義援金も「収入」なのか?
もっとも、義援金は即座に「収入」とみなされる、というわけでは決してない。受給者が義援金の使途と金額を書き込んだ「自立更正計画書」を福祉事務所に事前に提出すれば、「収入」から控除される仕組みが用意されている。
今回の報道を受けて、東京都内で東日本大震災の被災者の支援を行なっている東京災害支援ネット(とすねっと)は、ブログで次のように手続きのルールを紹介している。

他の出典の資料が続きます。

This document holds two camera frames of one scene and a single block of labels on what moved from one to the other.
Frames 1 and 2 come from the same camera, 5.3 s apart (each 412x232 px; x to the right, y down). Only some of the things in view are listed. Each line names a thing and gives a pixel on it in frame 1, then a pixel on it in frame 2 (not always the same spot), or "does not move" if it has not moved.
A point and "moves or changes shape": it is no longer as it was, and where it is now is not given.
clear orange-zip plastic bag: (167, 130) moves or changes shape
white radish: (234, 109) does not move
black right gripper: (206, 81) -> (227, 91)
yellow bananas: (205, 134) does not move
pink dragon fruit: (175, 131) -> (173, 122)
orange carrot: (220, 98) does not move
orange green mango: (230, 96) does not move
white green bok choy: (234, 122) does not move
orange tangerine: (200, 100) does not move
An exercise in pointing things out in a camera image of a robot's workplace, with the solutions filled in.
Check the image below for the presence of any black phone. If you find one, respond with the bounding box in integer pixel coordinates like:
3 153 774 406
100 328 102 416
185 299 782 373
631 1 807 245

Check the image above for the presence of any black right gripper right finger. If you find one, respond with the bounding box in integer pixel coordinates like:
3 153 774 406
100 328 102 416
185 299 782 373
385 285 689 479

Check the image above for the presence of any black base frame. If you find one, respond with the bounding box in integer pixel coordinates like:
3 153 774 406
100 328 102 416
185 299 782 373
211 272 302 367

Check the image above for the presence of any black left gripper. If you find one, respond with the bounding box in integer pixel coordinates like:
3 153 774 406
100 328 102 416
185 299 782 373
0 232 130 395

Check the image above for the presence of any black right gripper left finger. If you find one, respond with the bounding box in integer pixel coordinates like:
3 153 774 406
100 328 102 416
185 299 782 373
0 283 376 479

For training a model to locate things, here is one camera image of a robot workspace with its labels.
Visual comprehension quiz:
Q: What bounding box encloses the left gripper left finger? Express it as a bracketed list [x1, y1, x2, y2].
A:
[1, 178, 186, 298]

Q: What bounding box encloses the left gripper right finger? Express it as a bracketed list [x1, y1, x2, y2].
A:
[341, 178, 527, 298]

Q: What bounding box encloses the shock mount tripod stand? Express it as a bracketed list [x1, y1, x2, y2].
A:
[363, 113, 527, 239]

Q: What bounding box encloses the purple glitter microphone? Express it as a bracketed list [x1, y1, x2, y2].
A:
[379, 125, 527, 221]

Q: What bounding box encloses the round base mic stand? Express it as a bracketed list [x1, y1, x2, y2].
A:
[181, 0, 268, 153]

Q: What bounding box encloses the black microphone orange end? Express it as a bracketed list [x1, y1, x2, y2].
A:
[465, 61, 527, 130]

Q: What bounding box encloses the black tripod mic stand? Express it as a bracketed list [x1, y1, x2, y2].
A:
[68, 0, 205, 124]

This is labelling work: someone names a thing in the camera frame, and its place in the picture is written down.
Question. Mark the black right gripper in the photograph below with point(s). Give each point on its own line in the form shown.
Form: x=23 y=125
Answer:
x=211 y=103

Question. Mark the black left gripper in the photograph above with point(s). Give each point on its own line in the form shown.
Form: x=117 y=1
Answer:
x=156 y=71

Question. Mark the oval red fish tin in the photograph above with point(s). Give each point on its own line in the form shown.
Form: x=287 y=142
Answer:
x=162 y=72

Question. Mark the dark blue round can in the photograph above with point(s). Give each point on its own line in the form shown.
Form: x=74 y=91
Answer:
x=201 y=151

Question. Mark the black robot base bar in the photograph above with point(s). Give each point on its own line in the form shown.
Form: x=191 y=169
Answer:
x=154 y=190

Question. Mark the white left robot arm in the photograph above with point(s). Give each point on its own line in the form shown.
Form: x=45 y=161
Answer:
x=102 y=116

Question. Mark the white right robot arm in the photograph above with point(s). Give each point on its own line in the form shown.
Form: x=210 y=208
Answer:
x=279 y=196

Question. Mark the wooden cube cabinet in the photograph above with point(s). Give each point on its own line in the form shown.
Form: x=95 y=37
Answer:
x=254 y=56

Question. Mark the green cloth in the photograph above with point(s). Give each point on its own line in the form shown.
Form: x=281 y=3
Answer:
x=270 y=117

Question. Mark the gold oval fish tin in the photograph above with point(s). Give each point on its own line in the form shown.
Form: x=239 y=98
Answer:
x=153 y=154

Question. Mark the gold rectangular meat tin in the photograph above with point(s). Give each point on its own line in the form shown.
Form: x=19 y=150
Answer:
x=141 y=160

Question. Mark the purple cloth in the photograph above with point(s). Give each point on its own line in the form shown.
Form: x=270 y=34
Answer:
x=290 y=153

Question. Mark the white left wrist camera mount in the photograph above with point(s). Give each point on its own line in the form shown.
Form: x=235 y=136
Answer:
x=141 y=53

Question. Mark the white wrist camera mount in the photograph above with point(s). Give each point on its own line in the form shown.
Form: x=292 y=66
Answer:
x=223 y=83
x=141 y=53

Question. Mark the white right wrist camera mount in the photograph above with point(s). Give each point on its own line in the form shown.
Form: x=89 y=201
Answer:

「義援金が生活保護受給者の『収入』に認定されてしまうかのような誤解を与える見出しの新聞記事がありましたが、ちゃんと手続きを取れば、義援金等が収入認定されてしまうことにはならないはず」
義援金や見舞金はすべて受け取る手続きをしたうえで、被災状況を書いた書面を作り、その大体の使い道を書いた「自立更生計画書」を手書きでもいいから作って、福祉事務所などに提出すればよいと指南している。
世間の厳しい目も一層萎縮させている
実際、東日本大震災に際しても厚生労働省は通達を出している。
それによると、「被災した生活保護受給世帯が義援金などを受けた場合、その世帯の自力更正のために充てられる額は収入認定されません。また、地方自治体の判断により、包括的に一定額を収入認定除外とするなど被災者の実情に応じた弾力的な取り扱いができることとしています」とのこと。
その件に関する関係通知として、「東日本大震災による被災者の生活保護の取り扱いについて(その3)」が平成23(2011)年5月2日に出された。
「義援金等の生活保護制度上の収入認定の取り扱いは、(中略)『当該被保護世帯の自立更生のために当てられる額』を収入として認定しないこととし、その超える額を収入として認定すること」としている。
ただし、煩雑な「自立更生計画書」の手続きを、書類の作成の苦手な人が多い生活保護受給者が敬遠して諦めるケースも発生しそうだ。
そして、受給者を一層萎縮させている可能性があるのが、「生活保護受給者が義援金など受け取るべきではない」という世間の厳しい目だろう。
「収入」に関しては、わずかなアルバイトでも保護停止につながることを恐れて、かえって社会復帰が遠のく問題など、以前から指摘されている。
今回の義援金の受け取りをめぐる問題は、生活保護制度に対する根本的な課題を問うている。